→ **What this task involves**: Say how many lines of the listing below include "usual". Write only that number.

→ **Data below**:
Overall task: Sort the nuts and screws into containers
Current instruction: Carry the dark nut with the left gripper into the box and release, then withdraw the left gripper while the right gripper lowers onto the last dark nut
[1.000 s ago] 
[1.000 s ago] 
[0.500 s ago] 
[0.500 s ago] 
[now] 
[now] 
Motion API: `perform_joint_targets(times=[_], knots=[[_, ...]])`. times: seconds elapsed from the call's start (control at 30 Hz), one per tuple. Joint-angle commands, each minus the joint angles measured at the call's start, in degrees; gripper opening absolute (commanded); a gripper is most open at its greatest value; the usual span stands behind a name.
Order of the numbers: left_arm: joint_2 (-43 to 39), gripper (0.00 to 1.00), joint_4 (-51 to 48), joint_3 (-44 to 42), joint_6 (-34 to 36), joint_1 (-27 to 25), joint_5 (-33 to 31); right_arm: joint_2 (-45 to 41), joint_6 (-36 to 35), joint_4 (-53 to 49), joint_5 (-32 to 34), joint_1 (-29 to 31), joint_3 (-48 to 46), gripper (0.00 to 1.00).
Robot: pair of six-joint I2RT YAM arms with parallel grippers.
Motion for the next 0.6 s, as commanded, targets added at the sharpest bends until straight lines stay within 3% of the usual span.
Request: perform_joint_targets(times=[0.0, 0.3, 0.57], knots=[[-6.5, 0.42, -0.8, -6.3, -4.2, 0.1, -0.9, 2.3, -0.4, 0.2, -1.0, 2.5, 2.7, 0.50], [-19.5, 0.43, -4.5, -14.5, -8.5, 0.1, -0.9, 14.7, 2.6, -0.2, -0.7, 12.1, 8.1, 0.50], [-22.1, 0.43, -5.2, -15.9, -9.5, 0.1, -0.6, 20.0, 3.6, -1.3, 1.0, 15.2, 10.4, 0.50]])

→ **Solution**: 2